Work out how many lines in the entries below include the word "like". Give nothing but the number.

☆ ☆ ☆ ☆

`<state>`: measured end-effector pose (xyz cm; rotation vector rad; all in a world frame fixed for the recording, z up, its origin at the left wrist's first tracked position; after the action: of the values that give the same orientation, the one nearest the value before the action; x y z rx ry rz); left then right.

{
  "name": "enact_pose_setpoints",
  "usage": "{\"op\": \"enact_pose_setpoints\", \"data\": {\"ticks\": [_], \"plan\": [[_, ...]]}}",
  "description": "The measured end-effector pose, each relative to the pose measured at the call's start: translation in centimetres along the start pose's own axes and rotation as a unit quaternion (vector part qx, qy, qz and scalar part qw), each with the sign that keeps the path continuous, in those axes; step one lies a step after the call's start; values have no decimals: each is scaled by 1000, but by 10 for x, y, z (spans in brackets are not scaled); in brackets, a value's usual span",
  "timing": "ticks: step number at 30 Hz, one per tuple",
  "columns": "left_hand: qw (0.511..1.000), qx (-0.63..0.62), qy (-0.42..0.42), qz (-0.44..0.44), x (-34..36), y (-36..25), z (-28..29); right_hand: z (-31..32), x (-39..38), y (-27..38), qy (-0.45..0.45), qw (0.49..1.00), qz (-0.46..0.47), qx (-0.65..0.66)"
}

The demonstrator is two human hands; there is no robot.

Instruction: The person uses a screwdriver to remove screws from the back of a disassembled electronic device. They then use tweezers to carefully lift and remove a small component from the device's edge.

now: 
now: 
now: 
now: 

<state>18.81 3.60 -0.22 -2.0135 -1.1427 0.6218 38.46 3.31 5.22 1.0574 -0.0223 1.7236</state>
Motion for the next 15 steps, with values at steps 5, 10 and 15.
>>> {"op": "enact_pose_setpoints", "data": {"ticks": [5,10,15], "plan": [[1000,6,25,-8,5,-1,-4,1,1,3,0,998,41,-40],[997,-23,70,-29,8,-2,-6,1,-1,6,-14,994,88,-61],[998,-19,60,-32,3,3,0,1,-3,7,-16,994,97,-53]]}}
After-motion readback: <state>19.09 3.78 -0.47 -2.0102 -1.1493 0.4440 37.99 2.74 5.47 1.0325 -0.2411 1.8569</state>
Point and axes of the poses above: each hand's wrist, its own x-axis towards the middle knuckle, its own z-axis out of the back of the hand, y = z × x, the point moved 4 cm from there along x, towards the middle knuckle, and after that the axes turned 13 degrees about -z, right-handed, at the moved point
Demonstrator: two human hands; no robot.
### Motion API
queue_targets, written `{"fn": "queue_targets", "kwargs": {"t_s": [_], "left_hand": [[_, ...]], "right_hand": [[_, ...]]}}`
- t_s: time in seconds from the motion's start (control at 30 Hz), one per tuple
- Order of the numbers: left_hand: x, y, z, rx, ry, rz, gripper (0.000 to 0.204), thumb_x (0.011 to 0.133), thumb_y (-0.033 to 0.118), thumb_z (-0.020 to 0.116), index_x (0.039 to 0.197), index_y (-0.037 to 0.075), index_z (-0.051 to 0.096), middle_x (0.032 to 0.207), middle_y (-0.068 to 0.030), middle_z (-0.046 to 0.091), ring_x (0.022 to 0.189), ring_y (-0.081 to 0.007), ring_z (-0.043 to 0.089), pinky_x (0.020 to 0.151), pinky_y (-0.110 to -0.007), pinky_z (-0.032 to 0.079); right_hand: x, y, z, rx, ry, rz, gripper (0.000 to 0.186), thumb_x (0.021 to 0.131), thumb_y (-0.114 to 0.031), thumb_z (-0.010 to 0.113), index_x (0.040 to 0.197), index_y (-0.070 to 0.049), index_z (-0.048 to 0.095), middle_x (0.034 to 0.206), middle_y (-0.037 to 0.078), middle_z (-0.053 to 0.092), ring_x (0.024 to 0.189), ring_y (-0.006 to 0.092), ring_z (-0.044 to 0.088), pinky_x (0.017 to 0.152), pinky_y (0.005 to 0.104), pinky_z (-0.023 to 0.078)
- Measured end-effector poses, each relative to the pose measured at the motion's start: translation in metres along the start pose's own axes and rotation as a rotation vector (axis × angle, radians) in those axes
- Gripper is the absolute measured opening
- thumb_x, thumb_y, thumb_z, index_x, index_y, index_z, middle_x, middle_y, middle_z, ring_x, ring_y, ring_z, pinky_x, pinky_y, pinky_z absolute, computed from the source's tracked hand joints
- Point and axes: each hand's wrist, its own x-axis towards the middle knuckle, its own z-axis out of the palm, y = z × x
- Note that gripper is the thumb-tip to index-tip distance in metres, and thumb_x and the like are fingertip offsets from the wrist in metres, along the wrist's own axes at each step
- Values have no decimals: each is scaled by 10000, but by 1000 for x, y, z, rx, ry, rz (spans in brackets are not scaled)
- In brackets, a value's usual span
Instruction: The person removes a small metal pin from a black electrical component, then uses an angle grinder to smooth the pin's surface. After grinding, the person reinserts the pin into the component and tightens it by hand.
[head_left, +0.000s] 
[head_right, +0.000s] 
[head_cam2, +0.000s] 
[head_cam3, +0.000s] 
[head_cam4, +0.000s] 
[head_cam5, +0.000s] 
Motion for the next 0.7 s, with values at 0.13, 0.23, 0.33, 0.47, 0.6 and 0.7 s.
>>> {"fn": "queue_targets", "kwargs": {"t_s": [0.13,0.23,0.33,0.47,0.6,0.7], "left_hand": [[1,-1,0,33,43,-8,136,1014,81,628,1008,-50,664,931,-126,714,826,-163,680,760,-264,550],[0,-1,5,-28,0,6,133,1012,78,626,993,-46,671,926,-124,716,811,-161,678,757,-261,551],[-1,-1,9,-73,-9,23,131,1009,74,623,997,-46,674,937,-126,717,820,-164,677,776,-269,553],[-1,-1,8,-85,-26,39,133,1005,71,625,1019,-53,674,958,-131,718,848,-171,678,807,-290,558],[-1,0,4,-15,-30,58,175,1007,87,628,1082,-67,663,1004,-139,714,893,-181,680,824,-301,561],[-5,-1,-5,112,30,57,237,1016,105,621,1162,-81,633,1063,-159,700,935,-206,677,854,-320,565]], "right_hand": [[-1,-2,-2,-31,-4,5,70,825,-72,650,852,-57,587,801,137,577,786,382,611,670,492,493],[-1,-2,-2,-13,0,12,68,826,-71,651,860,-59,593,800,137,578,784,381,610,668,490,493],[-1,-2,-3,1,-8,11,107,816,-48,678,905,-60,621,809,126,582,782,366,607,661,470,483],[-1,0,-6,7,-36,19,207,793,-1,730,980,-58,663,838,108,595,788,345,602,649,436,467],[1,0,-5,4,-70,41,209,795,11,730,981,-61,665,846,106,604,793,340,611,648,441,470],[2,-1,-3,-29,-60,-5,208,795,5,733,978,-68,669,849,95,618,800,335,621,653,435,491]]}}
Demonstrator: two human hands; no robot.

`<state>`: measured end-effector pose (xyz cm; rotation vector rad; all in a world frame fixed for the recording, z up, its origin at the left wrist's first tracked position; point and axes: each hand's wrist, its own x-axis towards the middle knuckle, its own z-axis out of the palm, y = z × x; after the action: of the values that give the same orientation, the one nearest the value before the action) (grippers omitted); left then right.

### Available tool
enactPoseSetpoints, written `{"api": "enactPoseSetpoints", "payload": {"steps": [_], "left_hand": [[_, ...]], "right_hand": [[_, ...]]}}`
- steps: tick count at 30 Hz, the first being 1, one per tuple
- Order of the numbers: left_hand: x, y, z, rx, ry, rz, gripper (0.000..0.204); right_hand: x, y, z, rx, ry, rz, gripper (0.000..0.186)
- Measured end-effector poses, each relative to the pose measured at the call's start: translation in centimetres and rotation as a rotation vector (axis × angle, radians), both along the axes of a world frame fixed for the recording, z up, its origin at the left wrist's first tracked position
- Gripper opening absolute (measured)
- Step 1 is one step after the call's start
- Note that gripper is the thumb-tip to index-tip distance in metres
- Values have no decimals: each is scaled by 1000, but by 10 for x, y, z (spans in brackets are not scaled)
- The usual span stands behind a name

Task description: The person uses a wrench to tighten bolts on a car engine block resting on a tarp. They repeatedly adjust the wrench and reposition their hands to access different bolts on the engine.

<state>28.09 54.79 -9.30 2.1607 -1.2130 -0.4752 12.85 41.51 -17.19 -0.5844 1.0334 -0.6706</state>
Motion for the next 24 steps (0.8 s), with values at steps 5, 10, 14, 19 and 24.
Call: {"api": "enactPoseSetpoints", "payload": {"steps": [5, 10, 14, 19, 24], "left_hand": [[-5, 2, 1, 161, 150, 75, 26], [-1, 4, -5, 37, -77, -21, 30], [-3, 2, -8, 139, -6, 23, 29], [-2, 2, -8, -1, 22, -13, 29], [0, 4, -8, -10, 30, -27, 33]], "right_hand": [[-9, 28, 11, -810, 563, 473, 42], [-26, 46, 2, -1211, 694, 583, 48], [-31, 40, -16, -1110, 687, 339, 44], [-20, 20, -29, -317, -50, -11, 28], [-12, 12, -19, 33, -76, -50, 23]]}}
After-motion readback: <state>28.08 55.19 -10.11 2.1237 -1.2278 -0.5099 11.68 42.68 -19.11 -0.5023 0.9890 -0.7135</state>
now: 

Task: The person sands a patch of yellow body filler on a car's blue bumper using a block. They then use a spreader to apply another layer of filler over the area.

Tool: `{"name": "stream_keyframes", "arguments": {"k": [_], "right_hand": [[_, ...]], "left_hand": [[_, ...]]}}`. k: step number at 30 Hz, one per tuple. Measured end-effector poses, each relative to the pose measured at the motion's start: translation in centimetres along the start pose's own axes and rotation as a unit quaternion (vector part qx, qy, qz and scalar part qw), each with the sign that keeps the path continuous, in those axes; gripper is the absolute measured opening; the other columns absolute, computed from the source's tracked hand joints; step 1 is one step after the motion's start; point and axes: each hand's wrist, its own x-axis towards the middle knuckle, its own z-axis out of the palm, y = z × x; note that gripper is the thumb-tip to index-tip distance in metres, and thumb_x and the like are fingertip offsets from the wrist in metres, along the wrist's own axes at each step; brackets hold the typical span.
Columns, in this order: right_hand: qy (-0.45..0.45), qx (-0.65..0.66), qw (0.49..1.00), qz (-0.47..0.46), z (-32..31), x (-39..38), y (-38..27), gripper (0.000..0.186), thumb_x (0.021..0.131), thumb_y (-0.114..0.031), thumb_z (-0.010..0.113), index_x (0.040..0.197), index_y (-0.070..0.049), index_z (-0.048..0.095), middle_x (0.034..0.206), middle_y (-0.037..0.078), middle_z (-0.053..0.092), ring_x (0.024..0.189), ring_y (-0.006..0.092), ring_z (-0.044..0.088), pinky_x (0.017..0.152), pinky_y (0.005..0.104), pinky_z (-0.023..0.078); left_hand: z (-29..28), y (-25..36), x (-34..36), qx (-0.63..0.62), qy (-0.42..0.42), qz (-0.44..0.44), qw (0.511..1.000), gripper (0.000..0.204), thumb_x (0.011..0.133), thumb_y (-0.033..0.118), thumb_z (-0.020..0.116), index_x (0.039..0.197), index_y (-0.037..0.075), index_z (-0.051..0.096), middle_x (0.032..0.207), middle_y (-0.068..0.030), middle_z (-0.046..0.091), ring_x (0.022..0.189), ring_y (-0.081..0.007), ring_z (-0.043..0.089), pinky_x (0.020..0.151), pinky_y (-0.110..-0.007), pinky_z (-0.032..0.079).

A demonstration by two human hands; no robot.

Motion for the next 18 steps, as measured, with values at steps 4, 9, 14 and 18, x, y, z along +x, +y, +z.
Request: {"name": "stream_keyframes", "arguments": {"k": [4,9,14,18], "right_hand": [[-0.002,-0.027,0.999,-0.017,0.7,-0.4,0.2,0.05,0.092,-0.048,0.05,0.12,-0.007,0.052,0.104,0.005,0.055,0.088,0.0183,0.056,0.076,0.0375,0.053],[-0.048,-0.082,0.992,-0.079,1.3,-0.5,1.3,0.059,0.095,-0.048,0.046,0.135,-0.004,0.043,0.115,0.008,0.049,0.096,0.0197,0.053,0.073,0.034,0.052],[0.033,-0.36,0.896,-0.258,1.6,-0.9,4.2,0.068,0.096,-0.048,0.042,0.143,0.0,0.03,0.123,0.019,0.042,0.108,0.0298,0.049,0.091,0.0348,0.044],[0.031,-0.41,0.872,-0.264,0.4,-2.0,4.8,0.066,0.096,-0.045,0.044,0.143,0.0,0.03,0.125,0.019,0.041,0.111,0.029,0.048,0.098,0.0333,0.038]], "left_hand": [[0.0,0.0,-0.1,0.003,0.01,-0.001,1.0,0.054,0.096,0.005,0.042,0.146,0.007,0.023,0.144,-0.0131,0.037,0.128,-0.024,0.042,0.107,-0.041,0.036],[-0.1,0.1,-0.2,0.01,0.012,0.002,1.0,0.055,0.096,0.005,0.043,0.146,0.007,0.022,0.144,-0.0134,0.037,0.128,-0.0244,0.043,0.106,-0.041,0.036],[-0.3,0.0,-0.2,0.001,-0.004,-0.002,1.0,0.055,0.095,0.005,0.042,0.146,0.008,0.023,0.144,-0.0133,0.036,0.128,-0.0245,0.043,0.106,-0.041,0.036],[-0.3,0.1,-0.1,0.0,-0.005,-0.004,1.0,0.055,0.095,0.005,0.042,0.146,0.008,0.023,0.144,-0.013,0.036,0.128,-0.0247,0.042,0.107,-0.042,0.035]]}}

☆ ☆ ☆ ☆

THE ANSWER -
2